REQUIREMENT: The lines below from the one with "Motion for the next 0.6" up to and including the one with "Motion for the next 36" are what you should set down, exactly and without pictures.

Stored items

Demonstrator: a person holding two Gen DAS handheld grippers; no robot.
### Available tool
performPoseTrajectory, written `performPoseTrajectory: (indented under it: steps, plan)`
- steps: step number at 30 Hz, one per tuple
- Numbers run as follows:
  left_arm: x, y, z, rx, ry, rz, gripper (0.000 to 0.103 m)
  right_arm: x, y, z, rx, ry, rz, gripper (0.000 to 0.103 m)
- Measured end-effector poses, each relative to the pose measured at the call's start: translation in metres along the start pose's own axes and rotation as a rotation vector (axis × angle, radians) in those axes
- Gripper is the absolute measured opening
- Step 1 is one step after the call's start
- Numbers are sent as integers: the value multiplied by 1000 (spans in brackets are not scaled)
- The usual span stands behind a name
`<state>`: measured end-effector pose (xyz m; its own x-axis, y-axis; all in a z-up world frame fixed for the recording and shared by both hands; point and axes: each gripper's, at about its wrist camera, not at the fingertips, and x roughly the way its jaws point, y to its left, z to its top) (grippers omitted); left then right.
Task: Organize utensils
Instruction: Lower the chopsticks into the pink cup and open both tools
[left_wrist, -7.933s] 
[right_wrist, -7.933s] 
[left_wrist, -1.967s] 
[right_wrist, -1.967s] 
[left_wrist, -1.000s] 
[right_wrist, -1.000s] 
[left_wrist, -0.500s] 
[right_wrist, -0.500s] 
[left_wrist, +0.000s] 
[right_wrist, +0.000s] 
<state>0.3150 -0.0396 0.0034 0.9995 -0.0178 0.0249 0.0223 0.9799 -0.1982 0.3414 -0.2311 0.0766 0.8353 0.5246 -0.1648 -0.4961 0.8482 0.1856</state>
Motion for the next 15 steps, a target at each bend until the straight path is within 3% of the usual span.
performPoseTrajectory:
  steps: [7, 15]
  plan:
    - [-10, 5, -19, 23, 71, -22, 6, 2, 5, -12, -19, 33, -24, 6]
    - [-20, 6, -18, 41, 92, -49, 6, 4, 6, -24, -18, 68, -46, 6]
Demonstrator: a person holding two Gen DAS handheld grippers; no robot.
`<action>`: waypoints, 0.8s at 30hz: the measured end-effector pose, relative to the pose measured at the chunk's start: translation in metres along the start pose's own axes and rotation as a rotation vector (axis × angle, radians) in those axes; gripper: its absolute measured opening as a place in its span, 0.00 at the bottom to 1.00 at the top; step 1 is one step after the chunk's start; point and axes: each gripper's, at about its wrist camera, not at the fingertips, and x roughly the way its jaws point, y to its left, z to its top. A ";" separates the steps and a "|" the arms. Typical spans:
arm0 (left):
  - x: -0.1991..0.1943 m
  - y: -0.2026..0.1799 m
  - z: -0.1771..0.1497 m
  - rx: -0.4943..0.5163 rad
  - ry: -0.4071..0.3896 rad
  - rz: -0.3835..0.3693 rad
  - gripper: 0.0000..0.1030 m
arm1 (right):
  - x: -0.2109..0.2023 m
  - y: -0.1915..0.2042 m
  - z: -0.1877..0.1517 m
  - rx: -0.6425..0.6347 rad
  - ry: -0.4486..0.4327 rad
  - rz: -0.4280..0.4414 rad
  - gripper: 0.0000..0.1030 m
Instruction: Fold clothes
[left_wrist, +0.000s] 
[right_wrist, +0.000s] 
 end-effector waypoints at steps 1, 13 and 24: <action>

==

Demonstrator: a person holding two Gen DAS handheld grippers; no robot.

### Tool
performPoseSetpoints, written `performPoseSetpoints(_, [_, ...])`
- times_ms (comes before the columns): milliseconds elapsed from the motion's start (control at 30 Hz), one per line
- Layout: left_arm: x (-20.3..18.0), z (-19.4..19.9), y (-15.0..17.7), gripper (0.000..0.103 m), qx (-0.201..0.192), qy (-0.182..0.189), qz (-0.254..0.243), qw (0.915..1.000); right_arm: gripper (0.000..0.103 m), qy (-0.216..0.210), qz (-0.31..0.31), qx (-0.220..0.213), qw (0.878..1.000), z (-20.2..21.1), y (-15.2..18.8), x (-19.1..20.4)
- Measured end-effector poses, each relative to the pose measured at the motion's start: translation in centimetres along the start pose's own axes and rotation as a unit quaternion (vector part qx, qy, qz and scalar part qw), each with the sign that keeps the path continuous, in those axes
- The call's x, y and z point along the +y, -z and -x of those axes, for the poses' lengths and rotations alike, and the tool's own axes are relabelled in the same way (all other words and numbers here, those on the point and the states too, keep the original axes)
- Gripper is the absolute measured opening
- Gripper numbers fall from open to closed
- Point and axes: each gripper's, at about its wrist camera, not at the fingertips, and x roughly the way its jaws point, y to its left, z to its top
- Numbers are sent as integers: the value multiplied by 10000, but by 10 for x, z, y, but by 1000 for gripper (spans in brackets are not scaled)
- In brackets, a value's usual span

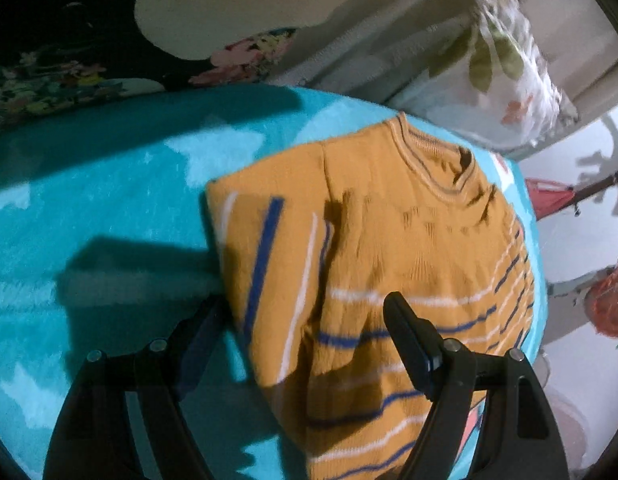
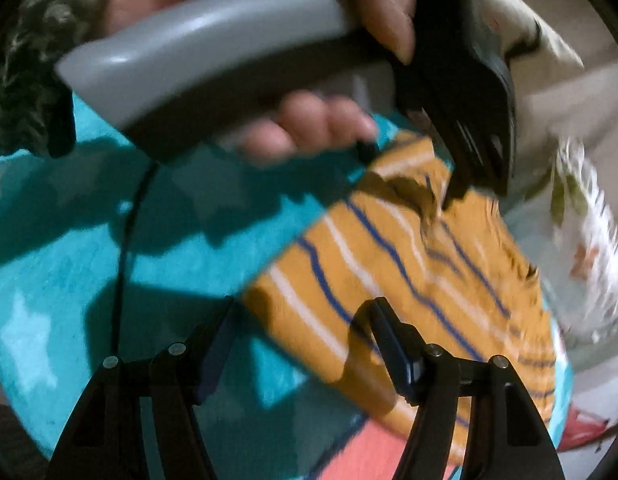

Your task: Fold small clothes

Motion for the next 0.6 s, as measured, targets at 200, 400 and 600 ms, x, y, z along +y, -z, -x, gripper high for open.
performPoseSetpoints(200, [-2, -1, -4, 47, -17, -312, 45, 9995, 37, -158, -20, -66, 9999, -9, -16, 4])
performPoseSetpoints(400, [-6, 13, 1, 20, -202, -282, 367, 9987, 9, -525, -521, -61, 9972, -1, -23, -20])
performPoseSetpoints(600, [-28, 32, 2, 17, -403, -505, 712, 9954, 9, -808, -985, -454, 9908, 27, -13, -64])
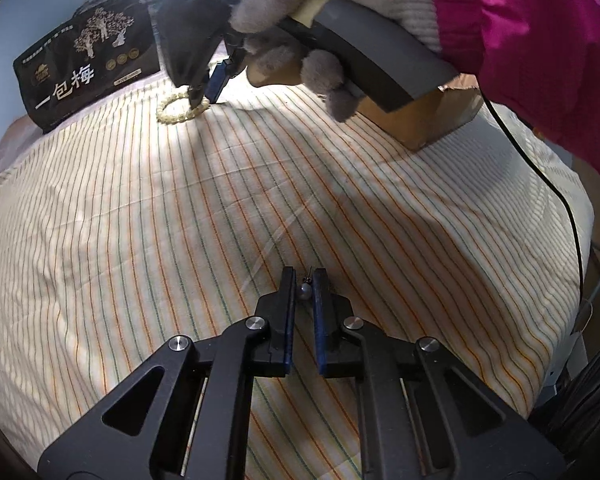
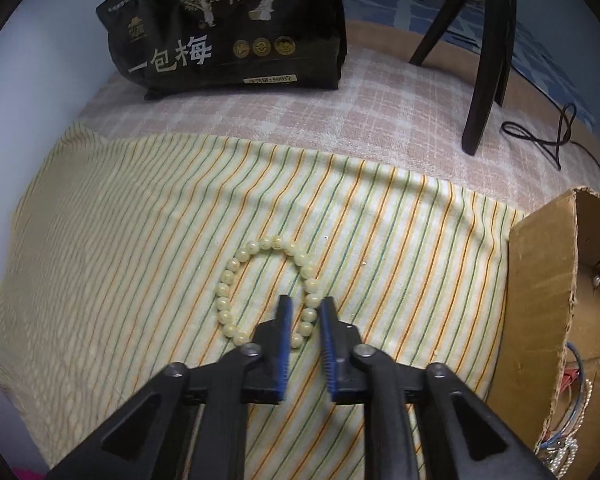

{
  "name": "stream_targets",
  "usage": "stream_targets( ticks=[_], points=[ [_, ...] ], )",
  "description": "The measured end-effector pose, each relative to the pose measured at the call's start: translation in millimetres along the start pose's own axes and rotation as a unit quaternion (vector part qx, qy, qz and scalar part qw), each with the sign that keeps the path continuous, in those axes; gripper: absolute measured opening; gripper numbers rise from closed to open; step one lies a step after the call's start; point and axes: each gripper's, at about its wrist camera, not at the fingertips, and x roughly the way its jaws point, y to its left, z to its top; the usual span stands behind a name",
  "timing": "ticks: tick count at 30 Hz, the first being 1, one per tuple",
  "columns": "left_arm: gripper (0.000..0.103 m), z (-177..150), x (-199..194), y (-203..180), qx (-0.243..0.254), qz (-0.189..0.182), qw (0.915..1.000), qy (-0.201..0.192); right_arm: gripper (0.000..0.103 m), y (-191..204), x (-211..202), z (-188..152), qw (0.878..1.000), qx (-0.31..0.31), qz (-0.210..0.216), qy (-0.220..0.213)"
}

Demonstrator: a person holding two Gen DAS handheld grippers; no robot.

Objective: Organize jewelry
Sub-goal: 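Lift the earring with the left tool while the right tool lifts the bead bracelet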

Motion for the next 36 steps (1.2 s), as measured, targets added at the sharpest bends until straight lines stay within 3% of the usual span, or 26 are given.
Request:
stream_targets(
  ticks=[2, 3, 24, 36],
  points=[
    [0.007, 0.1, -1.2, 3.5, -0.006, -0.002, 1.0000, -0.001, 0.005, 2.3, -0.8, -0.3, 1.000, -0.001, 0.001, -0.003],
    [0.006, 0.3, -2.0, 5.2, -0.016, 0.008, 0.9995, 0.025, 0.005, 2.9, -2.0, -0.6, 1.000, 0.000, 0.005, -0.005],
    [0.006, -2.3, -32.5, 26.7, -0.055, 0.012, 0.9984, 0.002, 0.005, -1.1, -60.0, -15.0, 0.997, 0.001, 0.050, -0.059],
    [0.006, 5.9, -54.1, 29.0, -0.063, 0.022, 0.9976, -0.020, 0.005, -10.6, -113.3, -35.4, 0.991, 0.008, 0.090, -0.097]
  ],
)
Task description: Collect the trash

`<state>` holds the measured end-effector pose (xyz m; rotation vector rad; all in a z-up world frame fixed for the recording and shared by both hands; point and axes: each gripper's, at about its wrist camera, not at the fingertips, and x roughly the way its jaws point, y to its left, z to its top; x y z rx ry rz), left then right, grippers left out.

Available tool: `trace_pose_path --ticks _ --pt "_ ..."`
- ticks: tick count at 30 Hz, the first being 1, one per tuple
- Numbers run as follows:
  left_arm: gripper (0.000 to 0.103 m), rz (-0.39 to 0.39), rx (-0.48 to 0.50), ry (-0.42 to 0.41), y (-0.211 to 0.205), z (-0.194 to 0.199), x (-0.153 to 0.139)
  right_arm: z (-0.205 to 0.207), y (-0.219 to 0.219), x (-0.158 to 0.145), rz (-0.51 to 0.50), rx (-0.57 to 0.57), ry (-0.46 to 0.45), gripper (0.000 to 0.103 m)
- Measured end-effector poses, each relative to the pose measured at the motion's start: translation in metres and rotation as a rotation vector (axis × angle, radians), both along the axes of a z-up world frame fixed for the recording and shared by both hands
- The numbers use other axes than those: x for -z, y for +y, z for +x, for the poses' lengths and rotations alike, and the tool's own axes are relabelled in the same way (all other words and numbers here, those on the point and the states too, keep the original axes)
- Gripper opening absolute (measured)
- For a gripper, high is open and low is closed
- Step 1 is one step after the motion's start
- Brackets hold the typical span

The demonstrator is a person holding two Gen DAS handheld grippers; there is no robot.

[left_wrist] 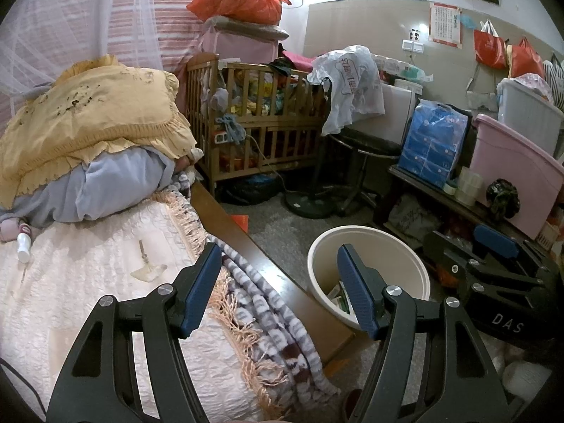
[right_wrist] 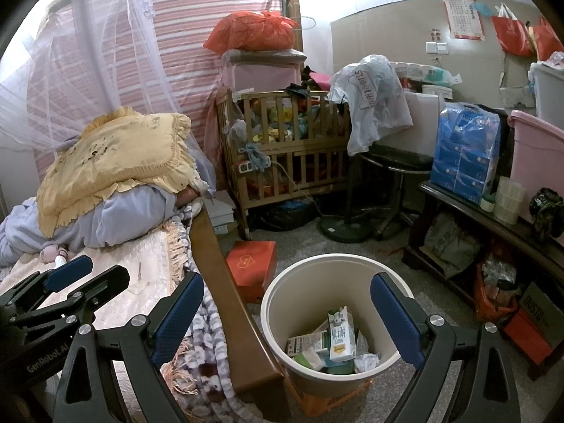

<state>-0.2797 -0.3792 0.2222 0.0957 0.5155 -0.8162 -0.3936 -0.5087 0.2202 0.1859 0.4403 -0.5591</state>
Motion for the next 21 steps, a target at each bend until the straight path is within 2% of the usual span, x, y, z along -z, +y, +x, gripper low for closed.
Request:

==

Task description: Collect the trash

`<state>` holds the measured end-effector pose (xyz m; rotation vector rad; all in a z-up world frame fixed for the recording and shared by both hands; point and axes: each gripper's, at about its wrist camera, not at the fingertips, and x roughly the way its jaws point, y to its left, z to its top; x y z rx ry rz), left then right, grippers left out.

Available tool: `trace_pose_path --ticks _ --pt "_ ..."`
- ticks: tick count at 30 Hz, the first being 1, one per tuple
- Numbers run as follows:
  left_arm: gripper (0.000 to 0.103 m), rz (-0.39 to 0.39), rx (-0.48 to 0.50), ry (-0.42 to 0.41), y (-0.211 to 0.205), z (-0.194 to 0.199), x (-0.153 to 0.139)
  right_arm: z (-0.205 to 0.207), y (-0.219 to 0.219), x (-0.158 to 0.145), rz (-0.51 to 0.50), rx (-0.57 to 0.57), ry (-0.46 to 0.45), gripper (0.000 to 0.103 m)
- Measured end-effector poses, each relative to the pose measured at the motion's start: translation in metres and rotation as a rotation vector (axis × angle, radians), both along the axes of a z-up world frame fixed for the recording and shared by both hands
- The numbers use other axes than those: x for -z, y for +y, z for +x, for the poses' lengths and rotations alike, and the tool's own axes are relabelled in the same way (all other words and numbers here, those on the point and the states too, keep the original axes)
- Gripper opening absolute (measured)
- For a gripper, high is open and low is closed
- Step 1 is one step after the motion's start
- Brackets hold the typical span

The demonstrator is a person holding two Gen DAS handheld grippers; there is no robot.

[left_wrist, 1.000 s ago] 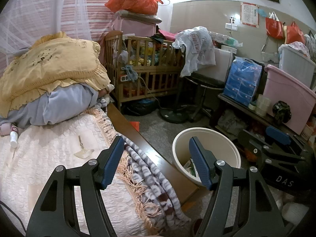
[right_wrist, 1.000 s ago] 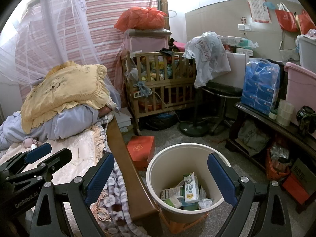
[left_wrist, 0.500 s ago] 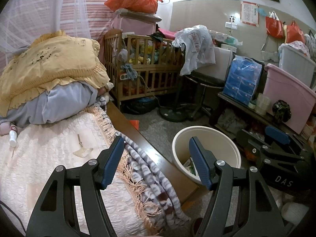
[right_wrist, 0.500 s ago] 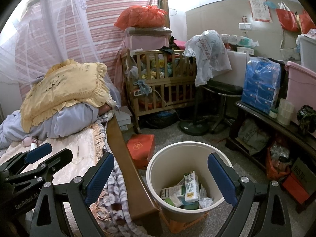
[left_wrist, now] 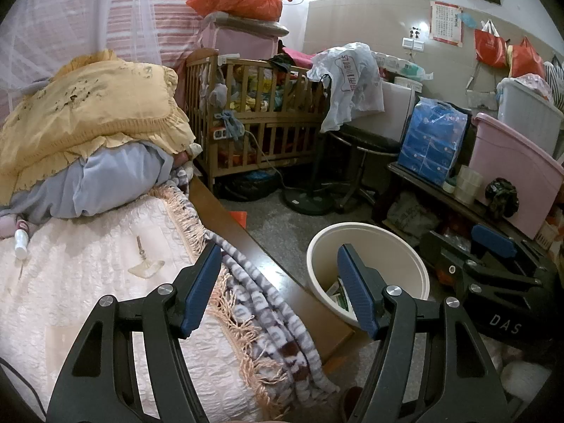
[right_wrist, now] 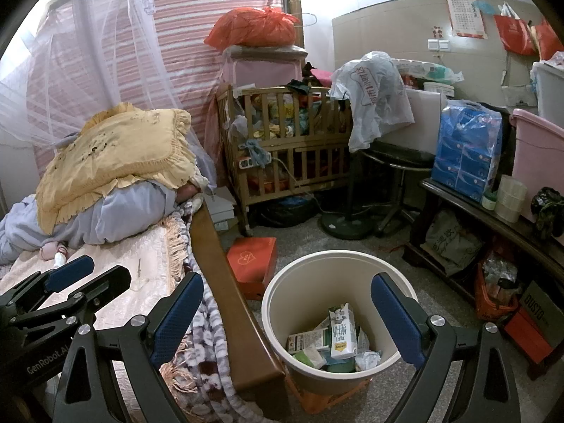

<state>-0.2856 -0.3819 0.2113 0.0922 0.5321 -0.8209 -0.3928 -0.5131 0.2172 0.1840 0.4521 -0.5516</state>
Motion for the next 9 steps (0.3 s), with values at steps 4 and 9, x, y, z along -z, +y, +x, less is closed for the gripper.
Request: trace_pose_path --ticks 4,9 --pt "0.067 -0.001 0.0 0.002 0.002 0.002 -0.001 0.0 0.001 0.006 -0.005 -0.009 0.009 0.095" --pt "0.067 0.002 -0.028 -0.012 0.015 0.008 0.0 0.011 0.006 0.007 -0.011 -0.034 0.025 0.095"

YOUR SOLUTION:
Motion for the next 0.6 s, as measured, targets at 200, 400 and 600 ms, x, y, z along +y, -z, -x, gripper high for open.
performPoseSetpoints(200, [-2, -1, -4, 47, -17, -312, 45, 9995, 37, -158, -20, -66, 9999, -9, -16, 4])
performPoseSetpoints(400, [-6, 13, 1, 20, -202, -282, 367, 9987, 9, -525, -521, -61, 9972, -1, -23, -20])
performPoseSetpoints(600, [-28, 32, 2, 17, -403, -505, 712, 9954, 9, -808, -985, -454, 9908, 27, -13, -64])

{
  "name": "stream_targets",
  "usage": "stream_targets( ticks=[_], points=[ [_, ...] ], )",
  "description": "The measured end-effector pose, each relative to the pose measured at the call's start: translation in millimetres along the start pose's own axes and rotation as a unit quaternion (vector part qx, qy, qz and scalar part qw), each with the sign that keeps the path continuous, in those axes; gripper: absolute measured opening; gripper numbers rise from closed to open; step one lies a step after the call's start; point and axes: each gripper's, at about its wrist camera, not at the fingertips, and x roughly the way its jaws point, y to its left, z to its top; the usual span stands behind a name",
  "timing": "ticks: tick count at 30 Hz, the first being 1, one per tuple",
  "columns": "left_arm: gripper (0.000..0.103 m), z (-177..150), x (-199..194), y (-203..180), qx (-0.243..0.254), qz (-0.189..0.182), qw (0.915..1.000), qy (-0.201..0.192); right_arm: gripper (0.000..0.103 m), y (-191..204), x (-211..202), z (-188..152), qw (0.878..1.000), qx (-0.31..0.31), qz (-0.210..0.216), qy (-0.220..0.213)"
}

Demonstrator: a person holding two Gen DAS handheld grippers; no robot.

Objective: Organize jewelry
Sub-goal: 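Lift the earring with the left tool while the right tool lifts the bead bracelet
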
Motion for the next 36 steps (1.2 s), as measured, targets added at the sharpest bends until straight lines stay within 3% of the usual span, or 26 are given.

What the exercise asked for is now complete.